When The Shield first appeared on TV, many people were quick to dismiss it as something worth watching. Cop shows during those days were a dime a dozen, every channel had one and the network that it premiered on, FX, wasn’t exactly a network that was known for its original shows, rather for re-running shows like Buffy The Vampire Slayer and The X-Files. But the people who tuned in to see the pilot episode knew otherwise and knew that this wasn’t just another cop show.
Created by Shawn Ryan, The Shield remains for me and many others as one of the finest TV shows ever to grace our screens. Driven by a powerhouse performance by Michael Chiklis as the manipulative and brutal Vic Mackey, The Shield was a TV drama like no other. Depicting the social unrest and high crime rate of a fictional L.A suburb known as Farmington, The Shield went far beyond what most people expected from a basic crime drama and featured a cast of unforgettable characters and some of the best writing ever seen in a TV show.
In Vic Mackey, the show gave us perhaps one of the most memorable anti-heroes in television history and throughout the show’s seven season run Chiklis’s portrayal of Mackey was easily one of it’s biggest highlights. If you look at characters like, Tony Soprano and Walter White, you have characters that always have either a heightened good or bad quality but with Mackey it was an equally varied amount of the two and even though he does some truly heinous acts through the course of the show, you always found yourself rooting for him which for me made him the definitive anti-hero.
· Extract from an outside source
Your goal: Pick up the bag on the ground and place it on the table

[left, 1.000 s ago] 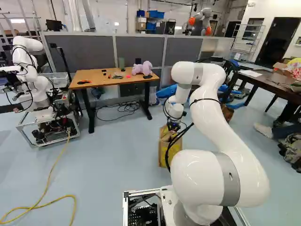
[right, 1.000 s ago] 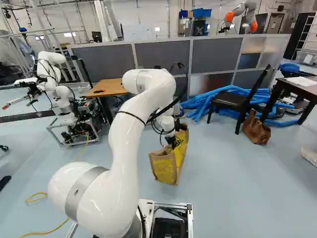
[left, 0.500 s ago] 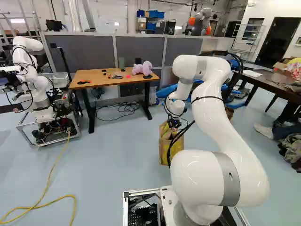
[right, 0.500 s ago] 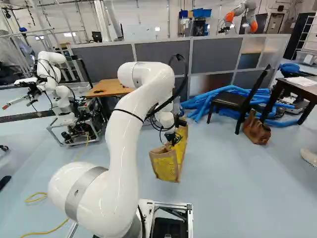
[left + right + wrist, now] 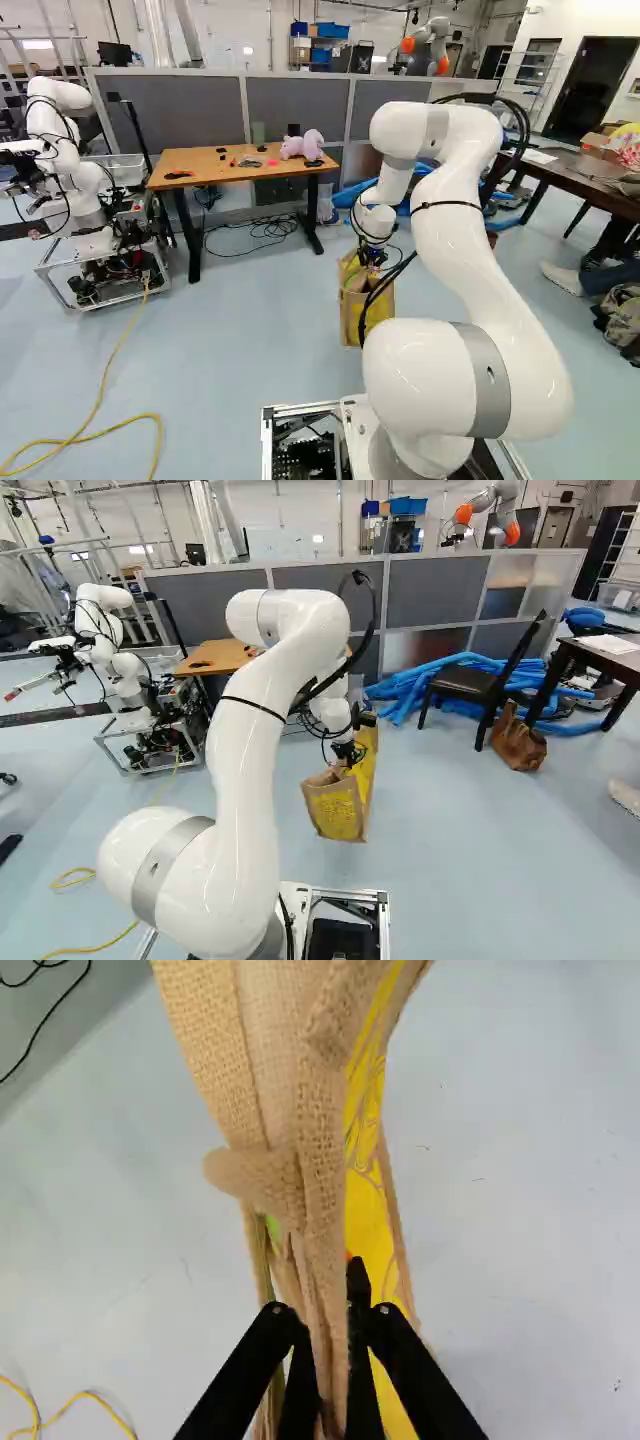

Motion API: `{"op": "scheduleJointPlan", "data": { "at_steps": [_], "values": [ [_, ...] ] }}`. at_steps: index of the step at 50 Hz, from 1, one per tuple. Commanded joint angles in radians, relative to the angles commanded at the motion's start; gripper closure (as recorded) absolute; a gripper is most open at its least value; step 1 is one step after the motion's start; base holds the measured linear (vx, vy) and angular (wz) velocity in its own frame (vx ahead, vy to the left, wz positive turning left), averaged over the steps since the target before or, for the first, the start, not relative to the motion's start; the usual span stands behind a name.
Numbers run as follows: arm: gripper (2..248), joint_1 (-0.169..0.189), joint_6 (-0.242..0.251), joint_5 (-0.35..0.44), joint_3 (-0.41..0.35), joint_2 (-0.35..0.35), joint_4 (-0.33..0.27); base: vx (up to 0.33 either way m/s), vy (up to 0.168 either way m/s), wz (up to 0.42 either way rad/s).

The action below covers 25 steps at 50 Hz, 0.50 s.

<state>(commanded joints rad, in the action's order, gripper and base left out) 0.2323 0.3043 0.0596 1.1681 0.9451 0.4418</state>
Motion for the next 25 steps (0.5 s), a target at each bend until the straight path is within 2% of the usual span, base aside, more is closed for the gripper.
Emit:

But Chiklis was never alone, always complimented by excellent performances from a superb cast, first of which was Walton Goggins‘s tremendous, unhinged turn as Detective Shane Vendrell, Vic’s partner-in-crime, but Jay Karnes, CCH Pounder, Kenny Johnson and Benito Martinez were nothing short of fantastic either. The show had some great guest stars as well, Forest Whitaker and Glenn Close being perhaps the two most memorable ones. Whitaker in particular completely changed the trajectory of the show when he came on during the fifth season and suddenly you could see intensity and conflict bleeding out of nearly every frame.
But above all, The Shield was amazing television, never shying away from brutal violence, controversial themes, and compelling character clashes, it’s safe to say that the show was gritty to a fault and through its wonderful seven season run, the show practically redefined what a television drama should be about. There were more than a few times when the show got under my skin simply because I was so involved and invested in it that I couldn’t help but feel that way.
And credit must be given to Shawn Ryan and his team of writers, one of which included Kurt Sutter, who went on to create Sons of Anarchy for FX. The writing was one thing that remained consistently great and time and time again the writers would sink us in compelling conflicts and intricately plotted story-lines. The show’s fifth and seventh seasons can be considered as all-time greats.
And when the time came for the show to reach its climax, it gave us what I consider to be the greatest and most powerful series finale in the history of television, so devastating but so true to its characters. I will even go as far as to say it is one of the most visceral and gut-wrenching things I have ever witnessed on-screen. That is how great it is.
Thirteen years on and The Shield is just as resonant as it was when it first premiered on TV. The show has served as a launching pad for FX to bring in new shows like Sons of Anarchy, Justified, American Horror Story and will forever remain as one of the best things to ever hit the small screens.